Task to complete
Print the whole listing again, exactly as it stands.

Supplied material
════

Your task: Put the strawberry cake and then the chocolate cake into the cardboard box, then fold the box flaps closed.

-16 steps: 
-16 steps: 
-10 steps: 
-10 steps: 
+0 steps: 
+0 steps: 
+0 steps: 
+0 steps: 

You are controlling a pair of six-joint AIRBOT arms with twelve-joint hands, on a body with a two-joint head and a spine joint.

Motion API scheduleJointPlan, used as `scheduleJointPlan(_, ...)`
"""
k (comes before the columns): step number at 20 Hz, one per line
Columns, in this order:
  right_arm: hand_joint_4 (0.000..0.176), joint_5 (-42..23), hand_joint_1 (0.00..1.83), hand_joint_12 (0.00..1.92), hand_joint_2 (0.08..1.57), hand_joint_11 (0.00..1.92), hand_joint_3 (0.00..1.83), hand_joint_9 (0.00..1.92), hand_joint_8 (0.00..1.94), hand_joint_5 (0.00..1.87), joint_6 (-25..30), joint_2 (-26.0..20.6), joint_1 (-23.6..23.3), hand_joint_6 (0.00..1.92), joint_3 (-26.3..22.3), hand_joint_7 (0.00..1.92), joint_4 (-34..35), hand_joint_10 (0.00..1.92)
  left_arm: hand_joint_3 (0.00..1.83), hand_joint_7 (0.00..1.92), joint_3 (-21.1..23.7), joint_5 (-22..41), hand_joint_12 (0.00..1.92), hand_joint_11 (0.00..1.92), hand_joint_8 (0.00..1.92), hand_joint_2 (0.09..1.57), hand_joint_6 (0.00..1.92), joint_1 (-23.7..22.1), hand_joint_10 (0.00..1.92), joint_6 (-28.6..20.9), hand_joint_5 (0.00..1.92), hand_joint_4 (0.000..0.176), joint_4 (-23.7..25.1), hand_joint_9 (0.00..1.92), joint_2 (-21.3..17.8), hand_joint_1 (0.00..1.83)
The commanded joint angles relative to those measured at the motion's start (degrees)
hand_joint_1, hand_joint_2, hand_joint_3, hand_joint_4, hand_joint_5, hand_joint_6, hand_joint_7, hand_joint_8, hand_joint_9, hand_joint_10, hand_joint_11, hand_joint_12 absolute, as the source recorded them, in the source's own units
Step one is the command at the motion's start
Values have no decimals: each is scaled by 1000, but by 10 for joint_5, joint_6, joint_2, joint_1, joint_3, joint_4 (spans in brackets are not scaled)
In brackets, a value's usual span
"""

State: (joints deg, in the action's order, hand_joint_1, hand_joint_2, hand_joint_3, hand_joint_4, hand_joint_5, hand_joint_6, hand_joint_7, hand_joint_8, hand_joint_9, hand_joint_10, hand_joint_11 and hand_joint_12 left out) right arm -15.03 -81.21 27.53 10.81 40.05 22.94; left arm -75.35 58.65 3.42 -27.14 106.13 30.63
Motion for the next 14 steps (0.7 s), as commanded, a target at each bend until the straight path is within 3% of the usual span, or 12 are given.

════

Result
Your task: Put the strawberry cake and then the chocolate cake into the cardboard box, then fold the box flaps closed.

-16 steps: 
-16 steps: 
-10 steps: 
-10 steps: 
+0 steps: 
+0 steps: 
+0 steps: 
+0 steps: 

You are controlling a pair of six-joint AIRBOT arms with twelve-joint hands, on a body with a two-joint head and a spine joint.

Motion API scheduleJointPlan, used as `scheduleJointPlan(_, ...)`
"""
k (comes before the columns): step number at 20 Hz, one per line
Columns, in this order:
  right_arm: hand_joint_4 (0.000..0.176), joint_5 (-42..23), hand_joint_1 (0.00..1.83), hand_joint_12 (0.00..1.92), hand_joint_2 (0.08..1.57), hand_joint_11 (0.00..1.92), hand_joint_3 (0.00..1.83), hand_joint_9 (0.00..1.92), hand_joint_8 (0.00..1.94), hand_joint_5 (0.00..1.87), joint_6 (-25..30), joint_2 (-26.0..20.6), joint_1 (-23.6..23.3), hand_joint_6 (0.00..1.92), joint_3 (-26.3..22.3), hand_joint_7 (0.00..1.92), joint_4 (-34..35), hand_joint_10 (0.00..1.92)
  left_arm: hand_joint_3 (0.00..1.83), hand_joint_7 (0.00..1.92), joint_3 (-21.1..23.7), joint_5 (-22..41), hand_joint_12 (0.00..1.92), hand_joint_11 (0.00..1.92), hand_joint_8 (0.00..1.92), hand_joint_2 (0.09..1.57), hand_joint_6 (0.00..1.92), joint_1 (-23.7..22.1), hand_joint_10 (0.00..1.92), joint_6 (-28.6..20.9), hand_joint_5 (0.00..1.92), hand_joint_4 (0.000..0.176), joint_4 (-23.7..25.1), hand_joint_9 (0.00..1.92), joint_2 (-21.3..17.8), hand_joint_1 (0.00..1.83)
The commanded joint angles relative to those measured at the motion's start (degrees)
hand_joint_1, hand_joint_2, hand_joint_3, hand_joint_4, hand_joint_5, hand_joint_6, hand_joint_7, hand_joint_8, hand_joint_9, hand_joint_10, hand_joint_11, hand_joint_12 absolute, as the source recorded them, in the source's own units
Step one is the command at the motion's start
Values have no decimals: each is scaled by 1000, but by 10 for joint_5, joint_6, joint_2, joint_1, joint_3, joint_4 (spans in brackets are not scaled)
In brackets, a value's usual span
"""

State: (joints deg, in the action's order, hand_joint_1, hand_joint_2, hand_joint_3, hand_joint_4, hand_joint_5, hand_joint_6, hand_joint_7, hand_joint_8, hand_joint_9, hand_joint_10, hand_joint_11 and hand_joint_12 left out) right arm -15.03 -81.21 27.53 10.81 40.05 22.94; left arm -75.35 58.65 3.42 -27.14 106.13 30.63
Motion for the next 14 steps (0.7 s), as commanded, a target at each bend until the straight path is within 3% of the usual span, or 12 are given.

Nothing further remains to be added to the answer.